Ce loup est un hibou. On le félicite cependant d’avoir deviné que c’est un animal.

Il y a autour de la chambre, des tableaux coloriés représentant différentes scènes de l’histoire de Russie. Les enfans ne les regardent guère, n’étant pas encore assez développés pour s’intéresser à la représentation des choses. Sur les bancs, serrés les uns contre les autres, sans mot dire, ils ont le sentiment de commencer dès ce jour leurs études et d’apprendre déjà comme par miracle ; cette espèce de conseil de révision leur fait l’effet d’un examen sérieux.

— As-tu envie d’apprendre ? demande la curatrice à un gamin dont la physionomie stupide lui paraît peu encourageante.

— Dis que tu veux ! s’écrie la mère en roulant de gros yeux avec un geste de menace.

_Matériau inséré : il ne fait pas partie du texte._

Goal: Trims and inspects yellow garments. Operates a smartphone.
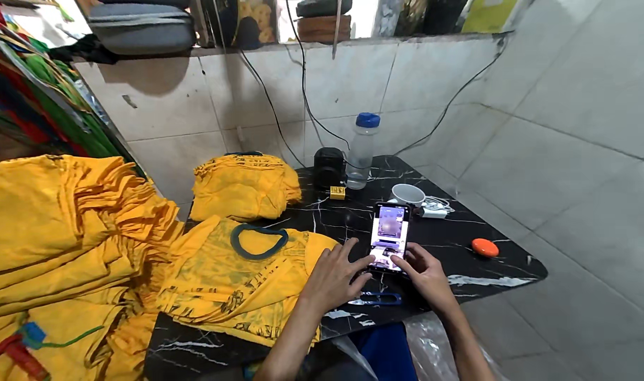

Le mot sho, quoi ? revient sans cesse dans la bouche de ces pauvres aspirans à la science qui ne comprennent jamais du premier coup la question la plus simple ; d’abord, ils ont peine à entendre le russe, ces Petits-Russiens habitués au dialecte. La doctoresse les examine, les tourne et retourne. La curatrice annonce à quelques « grands, » sachant déjà lire et écrire, qu’ils entreront dans la classe supérieure. Pour les autres, elle réserve sa décision. Il est douteux que l’on puisse recevoir tous les enfans venus du dehors ; ceux de Théodorofka ont droit à l’admission avant les étrangers.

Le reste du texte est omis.